Born on Dec. 17, 1942 in Daura in Katsina state in the north, Buhari spent his career in the army. He seized power in 1983 as military ruler, promising to clean the stables of a mismanaged country but was removed after 18 months by another army general.

As military ruler, Buhari took a tough line on everything from the conditions sought by the International Monetary Fund to unruliness in bus queues, which he brought into line with soldiers armed with whips.

Three decades later, that intransigence emerged again in policies that prevented Nigeria from making a swift recovery from its first recession in 25 years, a slump caused by a collapse in oil prices and attacks on energy facilities by armed gangs looking for a slice of the country’s hydrocarbon wealth.

The euphoria that saw his first election victory greeted by both Muslims and Christians – in a country split almost equally between the two religions – quickly turned to disappointment as the hoped-for injection of discipline failed to emerge.

Voters were prepared to overlook his advanced age and the admission that he was no economic expert, but they were less forgiving when he failed to seek expert advice to combat Nigeria’s first recession in a generation.

Cuts to an amnesty package for former militants in the oil-producing Niger Delta, followed by the deployment of troops to the region, prompted a new round of attacks on energy facilities in 2016 that reduced oil production on which the country depended.

Faced with a slowing economy, Buhari applied the same tools to drag Nigeria out of recession that had failed when he was in power in the 1980s – keeping the currency artificially high as a matter of national pride.

That forced the closure of many businesses that relied on imported goods. His economic policies also meant international investors kept their distance from Nigeria.

His critics also called into question his strongest political asset, his military credentials, when Nigeria was hit by a series of security challenges: the Niger Delta oil attacks, an upsurge in clashes between herdsmen and farmers in the central states, and a resurgence in the Boko Haram Islamist insurgency in the north.

His re-election campaign had an inauspicious start when he was forced to deny rumors that he had died and been replaced by a lookalike from Sudan called Jubril.
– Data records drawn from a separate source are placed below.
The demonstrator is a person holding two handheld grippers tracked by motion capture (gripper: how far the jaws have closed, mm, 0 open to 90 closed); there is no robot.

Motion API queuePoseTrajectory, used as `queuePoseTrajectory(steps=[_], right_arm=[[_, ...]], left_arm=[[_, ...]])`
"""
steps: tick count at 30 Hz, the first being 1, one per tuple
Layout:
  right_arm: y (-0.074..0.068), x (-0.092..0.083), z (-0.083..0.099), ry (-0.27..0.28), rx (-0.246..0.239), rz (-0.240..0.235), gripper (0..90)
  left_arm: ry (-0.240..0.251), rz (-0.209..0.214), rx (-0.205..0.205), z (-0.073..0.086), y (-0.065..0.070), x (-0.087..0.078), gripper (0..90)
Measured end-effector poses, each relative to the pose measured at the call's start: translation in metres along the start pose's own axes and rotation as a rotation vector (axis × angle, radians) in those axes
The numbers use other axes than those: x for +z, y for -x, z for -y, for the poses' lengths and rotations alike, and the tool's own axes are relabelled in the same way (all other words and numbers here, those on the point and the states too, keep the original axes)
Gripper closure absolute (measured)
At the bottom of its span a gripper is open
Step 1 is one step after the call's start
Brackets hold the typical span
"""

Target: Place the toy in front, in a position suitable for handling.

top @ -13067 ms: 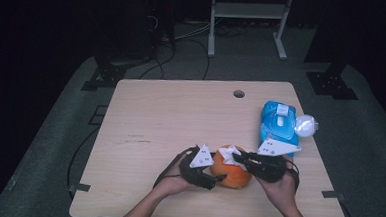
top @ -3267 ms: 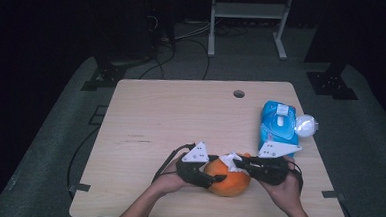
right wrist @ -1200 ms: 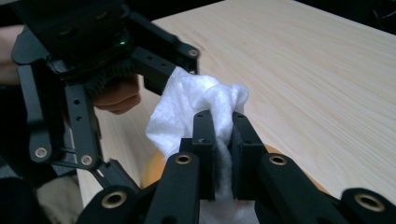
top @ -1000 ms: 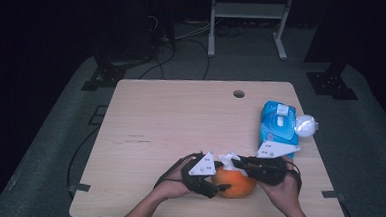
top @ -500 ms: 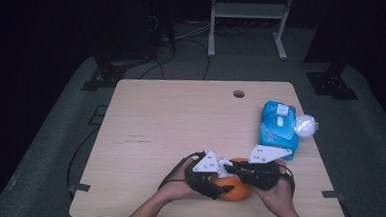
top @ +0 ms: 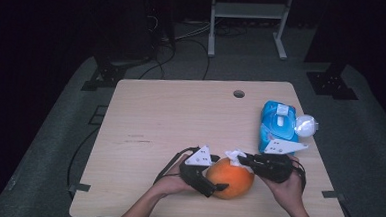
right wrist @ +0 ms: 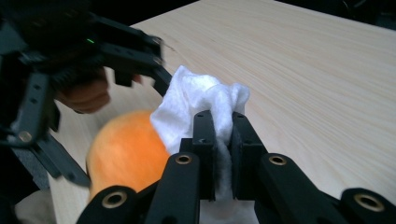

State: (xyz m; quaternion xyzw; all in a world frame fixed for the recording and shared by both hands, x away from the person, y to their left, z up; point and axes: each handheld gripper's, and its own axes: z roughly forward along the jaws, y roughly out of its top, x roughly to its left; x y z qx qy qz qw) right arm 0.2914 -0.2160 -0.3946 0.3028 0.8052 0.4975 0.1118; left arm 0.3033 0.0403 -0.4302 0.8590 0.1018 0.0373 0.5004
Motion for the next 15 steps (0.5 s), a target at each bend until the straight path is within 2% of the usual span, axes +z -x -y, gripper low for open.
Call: queuePoseTrajectory(steps=[1,3,6,10,15], right_arm=[[-0.004,0.001,-0.002,-0.002,-0.019,-0.001,81.6],[-0.010,0.003,-0.004,-0.005,-0.042,-0.009,81.6],[-0.005,0.001,-0.003,0.000,-0.025,-0.013,81.7],[0.009,-0.004,0.004,0.005,0.022,0.010,81.7],[0.017,-0.008,0.006,0.011,0.050,0.015,81.7]], left_arm=[[-0.005,0.001,0.011,0.001,0.002,0.001,9.2],[-0.012,0.003,0.044,0.001,0.004,-0.001,18.8],[-0.032,-0.002,0.071,0.002,0.004,-0.005,27.1],[-0.037,0.011,0.063,0.007,-0.002,-0.009,28.9],[-0.035,0.029,0.048,0.011,-0.008,-0.012,29.0]])
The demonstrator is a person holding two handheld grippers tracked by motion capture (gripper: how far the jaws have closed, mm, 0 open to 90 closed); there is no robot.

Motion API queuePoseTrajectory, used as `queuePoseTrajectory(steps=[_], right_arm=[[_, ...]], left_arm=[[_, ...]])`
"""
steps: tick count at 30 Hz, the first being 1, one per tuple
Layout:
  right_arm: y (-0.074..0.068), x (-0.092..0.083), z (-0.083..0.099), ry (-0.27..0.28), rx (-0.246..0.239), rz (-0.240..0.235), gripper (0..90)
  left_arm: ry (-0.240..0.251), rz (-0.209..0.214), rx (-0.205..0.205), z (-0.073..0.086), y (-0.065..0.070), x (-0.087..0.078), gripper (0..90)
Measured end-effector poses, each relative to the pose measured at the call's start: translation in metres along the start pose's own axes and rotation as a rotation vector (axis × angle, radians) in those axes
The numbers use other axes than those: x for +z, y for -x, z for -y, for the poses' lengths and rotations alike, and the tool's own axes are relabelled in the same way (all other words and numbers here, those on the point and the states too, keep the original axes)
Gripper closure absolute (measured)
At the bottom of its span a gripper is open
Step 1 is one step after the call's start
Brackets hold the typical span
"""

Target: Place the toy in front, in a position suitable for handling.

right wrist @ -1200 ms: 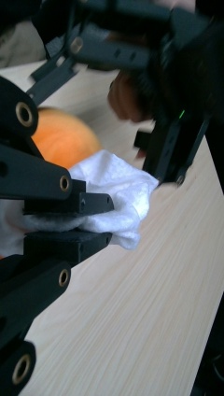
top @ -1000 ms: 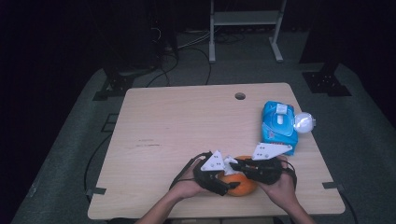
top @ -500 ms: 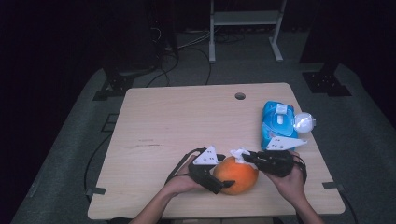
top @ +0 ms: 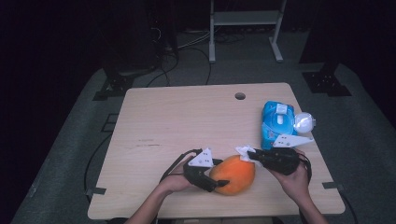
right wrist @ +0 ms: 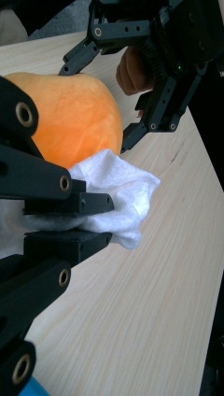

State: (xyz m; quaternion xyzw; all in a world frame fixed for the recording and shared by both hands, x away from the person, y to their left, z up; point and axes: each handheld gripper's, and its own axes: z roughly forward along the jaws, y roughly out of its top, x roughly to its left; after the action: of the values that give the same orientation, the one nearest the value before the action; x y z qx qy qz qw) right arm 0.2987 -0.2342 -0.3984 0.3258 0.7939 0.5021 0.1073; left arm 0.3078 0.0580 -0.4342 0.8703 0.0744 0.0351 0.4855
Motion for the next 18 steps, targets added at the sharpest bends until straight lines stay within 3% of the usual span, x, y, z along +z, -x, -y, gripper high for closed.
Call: queuePoseTrajectory(steps=[9,13,18], right_arm=[[-0.005,0.004,-0.001,-0.003,0.006,-0.021,81.8],[-0.020,0.011,-0.005,-0.013,-0.043,-0.052,81.7],[-0.013,0.008,-0.004,-0.016,-0.046,-0.016,81.9]], left_arm=[[0.010,-0.017,-0.007,-0.001,0.003,0.004,27.6],[0.002,-0.009,0.000,0.000,0.002,0.004,26.3],[0.010,-0.001,-0.030,0.003,-0.004,0.001,26.6]])
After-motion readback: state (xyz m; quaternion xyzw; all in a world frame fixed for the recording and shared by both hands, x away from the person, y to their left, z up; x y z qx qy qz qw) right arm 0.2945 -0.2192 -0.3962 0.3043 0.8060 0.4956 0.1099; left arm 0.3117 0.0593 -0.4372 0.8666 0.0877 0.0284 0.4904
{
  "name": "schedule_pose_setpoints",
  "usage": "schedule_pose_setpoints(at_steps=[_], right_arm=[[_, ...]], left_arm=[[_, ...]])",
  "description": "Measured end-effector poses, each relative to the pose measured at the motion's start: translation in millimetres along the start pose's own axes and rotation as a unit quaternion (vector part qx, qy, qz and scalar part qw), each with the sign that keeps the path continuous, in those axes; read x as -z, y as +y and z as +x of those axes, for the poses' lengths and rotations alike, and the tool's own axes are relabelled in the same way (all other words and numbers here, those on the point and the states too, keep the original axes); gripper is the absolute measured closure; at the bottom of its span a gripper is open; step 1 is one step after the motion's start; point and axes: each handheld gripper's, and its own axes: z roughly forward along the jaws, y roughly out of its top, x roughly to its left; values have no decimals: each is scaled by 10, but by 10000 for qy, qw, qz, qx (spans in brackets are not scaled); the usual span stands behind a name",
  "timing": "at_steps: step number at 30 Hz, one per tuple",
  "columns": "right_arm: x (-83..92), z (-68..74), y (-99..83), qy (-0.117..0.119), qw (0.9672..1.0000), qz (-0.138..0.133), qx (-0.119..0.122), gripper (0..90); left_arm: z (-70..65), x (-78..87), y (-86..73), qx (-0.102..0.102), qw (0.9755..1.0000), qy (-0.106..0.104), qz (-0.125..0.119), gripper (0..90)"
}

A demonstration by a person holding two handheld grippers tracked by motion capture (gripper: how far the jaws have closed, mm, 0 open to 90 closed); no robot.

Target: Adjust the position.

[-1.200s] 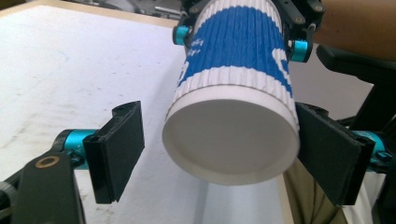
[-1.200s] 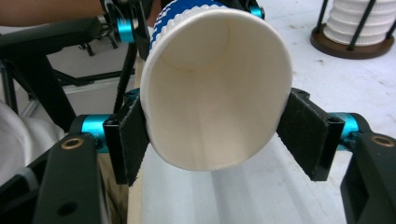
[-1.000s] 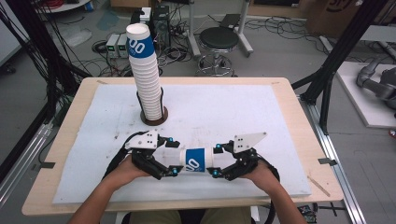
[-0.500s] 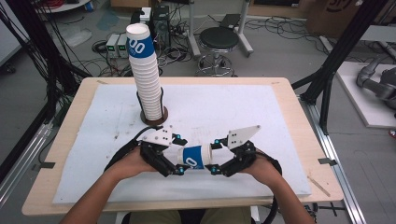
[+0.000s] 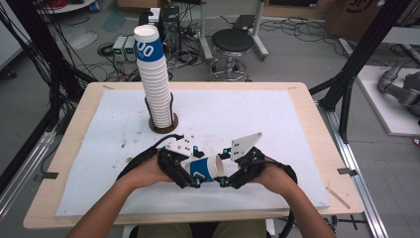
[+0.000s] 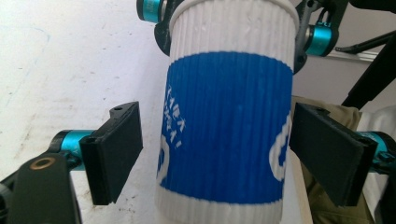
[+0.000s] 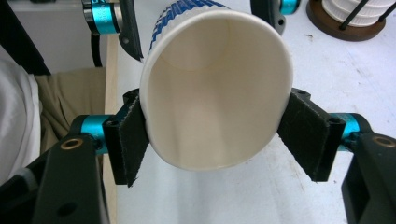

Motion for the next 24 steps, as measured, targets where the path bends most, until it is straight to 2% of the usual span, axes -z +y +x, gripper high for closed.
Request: schedule_pose_setpoints(at_steps=[4,7,13,19,24], right_arm=[[-4,7,68,39,9999,106,73,289],[-13,10,109,27,9995,288,145,287],[-35,21,152,80,9990,403,193,285],[-74,40,192,82,9976,631,283,285],[-105,62,227,96,9960,819,345,285]], left_arm=[[-2,-32,29,-42,9999,-58,122,199],[-7,-55,44,-76,9996,-87,244,211],[-8,-84,47,-69,9991,-187,377,245],[-3,-127,44,-30,9975,-347,623,286],[-18,-153,38,-50,9966,-377,735,299]])
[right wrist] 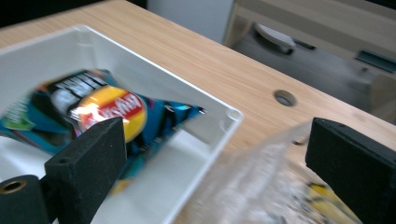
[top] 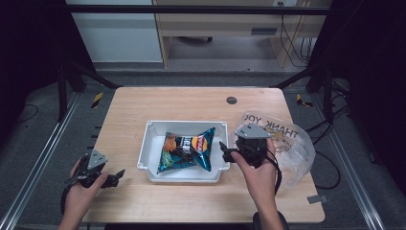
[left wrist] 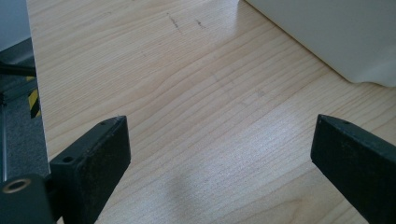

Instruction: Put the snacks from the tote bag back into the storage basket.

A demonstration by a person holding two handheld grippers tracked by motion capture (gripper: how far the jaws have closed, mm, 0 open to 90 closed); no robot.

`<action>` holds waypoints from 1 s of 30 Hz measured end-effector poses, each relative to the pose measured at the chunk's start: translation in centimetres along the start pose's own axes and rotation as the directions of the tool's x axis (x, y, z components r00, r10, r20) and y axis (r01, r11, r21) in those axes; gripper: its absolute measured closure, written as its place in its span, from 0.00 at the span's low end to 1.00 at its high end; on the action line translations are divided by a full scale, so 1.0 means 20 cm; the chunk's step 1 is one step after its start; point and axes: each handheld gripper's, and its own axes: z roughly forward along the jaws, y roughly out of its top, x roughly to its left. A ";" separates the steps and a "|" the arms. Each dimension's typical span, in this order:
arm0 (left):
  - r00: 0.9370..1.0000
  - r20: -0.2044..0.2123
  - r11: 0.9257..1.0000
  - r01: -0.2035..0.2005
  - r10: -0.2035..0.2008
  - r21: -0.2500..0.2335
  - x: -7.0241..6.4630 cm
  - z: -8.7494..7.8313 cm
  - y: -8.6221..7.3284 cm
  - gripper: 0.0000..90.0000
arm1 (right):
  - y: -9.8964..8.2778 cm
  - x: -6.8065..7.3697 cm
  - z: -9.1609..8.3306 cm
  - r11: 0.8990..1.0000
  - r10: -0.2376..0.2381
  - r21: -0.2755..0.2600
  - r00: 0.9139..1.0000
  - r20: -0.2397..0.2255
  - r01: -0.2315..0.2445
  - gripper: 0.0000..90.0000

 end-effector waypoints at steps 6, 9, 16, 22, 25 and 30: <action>1.000 0.003 1.000 -0.003 0.003 0.003 0.00 0.00 0.00 0.05 | -0.07 -0.06 -0.01 0.999 0.022 0.040 0.998 0.063 -0.025 0.06; 1.000 0.000 1.000 -0.001 0.001 0.001 0.00 0.00 0.00 0.05 | -0.11 -0.09 -0.02 0.998 0.052 0.040 0.995 0.084 -0.056 0.07; 1.000 -0.001 1.000 0.001 -0.001 -0.001 0.00 0.00 0.00 0.05 | -0.18 -0.16 -0.03 0.994 0.088 0.052 0.988 0.129 -0.096 0.07; 1.000 0.002 1.000 -0.003 0.003 0.001 0.00 0.00 0.00 0.05 | -0.23 -0.19 -0.03 0.992 0.098 0.060 0.983 0.158 -0.109 0.07; 1.000 -0.001 1.000 0.003 -0.003 -0.003 0.00 0.00 0.00 0.05 | -0.25 -0.21 -0.05 0.990 0.117 0.060 0.979 0.166 -0.128 0.06; 1.000 -0.001 1.000 0.004 -0.004 -0.002 0.00 0.00 0.00 0.05 | -0.29 -0.23 -0.07 0.987 0.132 0.066 0.975 0.181 -0.146 0.06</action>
However, even though his appearances at campaign rallies were often restricted to brief moments on stage when he waved to supporters but said little, audiences were large.

The crowds were particularly big in Buhari’s northern heartland, where his anti-corruption message showed he retained the common touch that his tycoon opponent lacked.

That ability to mobilize his base proved to be crucial in carrying him to victory.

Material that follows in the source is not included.